_Exercise requirements_
Transcribe only part of the material below: the lines from the one containing "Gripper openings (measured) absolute" through the one containing "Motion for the", inclusive, exactly as written.

-- Raw data follows --

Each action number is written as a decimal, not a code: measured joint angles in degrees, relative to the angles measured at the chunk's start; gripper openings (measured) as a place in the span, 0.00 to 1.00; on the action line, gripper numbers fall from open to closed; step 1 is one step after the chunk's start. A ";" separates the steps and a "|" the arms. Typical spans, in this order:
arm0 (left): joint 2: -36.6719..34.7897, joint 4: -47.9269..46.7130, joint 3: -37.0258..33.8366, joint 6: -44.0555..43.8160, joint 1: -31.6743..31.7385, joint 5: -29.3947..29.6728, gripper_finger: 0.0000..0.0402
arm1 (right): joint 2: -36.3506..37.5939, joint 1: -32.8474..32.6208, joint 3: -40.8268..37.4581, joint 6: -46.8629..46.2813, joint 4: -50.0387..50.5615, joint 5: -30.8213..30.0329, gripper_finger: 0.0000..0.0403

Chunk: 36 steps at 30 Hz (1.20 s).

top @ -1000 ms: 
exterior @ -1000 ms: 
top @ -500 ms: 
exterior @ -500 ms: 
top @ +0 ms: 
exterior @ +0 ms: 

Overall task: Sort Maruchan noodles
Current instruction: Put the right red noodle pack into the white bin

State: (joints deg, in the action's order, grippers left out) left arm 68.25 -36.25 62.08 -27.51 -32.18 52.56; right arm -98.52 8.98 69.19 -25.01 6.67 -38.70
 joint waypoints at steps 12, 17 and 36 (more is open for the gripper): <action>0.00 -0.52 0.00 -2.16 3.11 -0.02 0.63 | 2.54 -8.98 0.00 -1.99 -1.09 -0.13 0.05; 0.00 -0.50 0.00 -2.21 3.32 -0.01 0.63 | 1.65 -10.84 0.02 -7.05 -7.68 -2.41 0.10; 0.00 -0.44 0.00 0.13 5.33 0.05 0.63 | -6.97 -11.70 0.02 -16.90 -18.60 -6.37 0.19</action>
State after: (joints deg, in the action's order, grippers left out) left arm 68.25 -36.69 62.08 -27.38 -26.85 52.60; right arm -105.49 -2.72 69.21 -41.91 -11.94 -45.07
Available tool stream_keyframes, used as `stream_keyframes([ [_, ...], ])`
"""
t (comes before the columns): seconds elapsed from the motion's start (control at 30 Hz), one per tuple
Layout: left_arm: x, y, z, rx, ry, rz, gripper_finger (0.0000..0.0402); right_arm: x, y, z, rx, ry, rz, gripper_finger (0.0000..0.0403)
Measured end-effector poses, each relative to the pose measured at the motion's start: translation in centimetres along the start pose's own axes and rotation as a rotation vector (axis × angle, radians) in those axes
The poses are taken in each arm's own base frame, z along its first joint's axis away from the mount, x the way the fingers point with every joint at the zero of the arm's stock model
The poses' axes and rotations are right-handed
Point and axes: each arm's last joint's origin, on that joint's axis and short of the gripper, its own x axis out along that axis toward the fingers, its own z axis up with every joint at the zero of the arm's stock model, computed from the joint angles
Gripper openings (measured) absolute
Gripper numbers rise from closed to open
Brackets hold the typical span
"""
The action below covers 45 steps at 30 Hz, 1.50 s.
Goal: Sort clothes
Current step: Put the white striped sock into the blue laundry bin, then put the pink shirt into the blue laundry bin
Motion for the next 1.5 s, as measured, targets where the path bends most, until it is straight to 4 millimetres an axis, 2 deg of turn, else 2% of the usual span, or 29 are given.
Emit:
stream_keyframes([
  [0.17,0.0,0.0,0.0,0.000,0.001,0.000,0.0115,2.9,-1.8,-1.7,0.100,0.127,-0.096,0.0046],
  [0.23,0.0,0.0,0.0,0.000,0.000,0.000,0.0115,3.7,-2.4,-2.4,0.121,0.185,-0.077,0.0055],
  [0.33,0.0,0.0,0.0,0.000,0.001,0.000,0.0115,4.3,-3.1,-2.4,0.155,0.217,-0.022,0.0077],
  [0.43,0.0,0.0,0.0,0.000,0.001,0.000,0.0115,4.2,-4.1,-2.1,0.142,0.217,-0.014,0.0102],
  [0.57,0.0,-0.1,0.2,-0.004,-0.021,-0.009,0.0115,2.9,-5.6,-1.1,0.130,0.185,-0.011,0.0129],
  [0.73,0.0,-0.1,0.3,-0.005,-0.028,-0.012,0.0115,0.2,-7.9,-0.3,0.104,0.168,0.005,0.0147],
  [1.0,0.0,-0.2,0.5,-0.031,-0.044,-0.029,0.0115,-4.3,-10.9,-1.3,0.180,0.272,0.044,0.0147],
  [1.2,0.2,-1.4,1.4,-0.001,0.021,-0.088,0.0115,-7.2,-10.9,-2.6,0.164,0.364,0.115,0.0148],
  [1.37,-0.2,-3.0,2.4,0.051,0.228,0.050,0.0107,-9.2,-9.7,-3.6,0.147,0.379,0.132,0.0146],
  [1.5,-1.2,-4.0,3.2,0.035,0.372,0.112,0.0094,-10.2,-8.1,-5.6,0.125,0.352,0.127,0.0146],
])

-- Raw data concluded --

_Written answer_
Gripper openings (measured) absolute
Gripper numbers rise from closed to open
Brackets hold the typical span
"""
The action below covers 45 steps at 30 Hz, 1.50 s.
Goal: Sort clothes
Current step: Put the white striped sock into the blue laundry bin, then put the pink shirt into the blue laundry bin
Motion for the next 1.5 s, as measured, targets where the path bends most, until it is straight to 4 millimetres an axis, 2 deg of turn, else 2% of the usual span, or 29 are given.

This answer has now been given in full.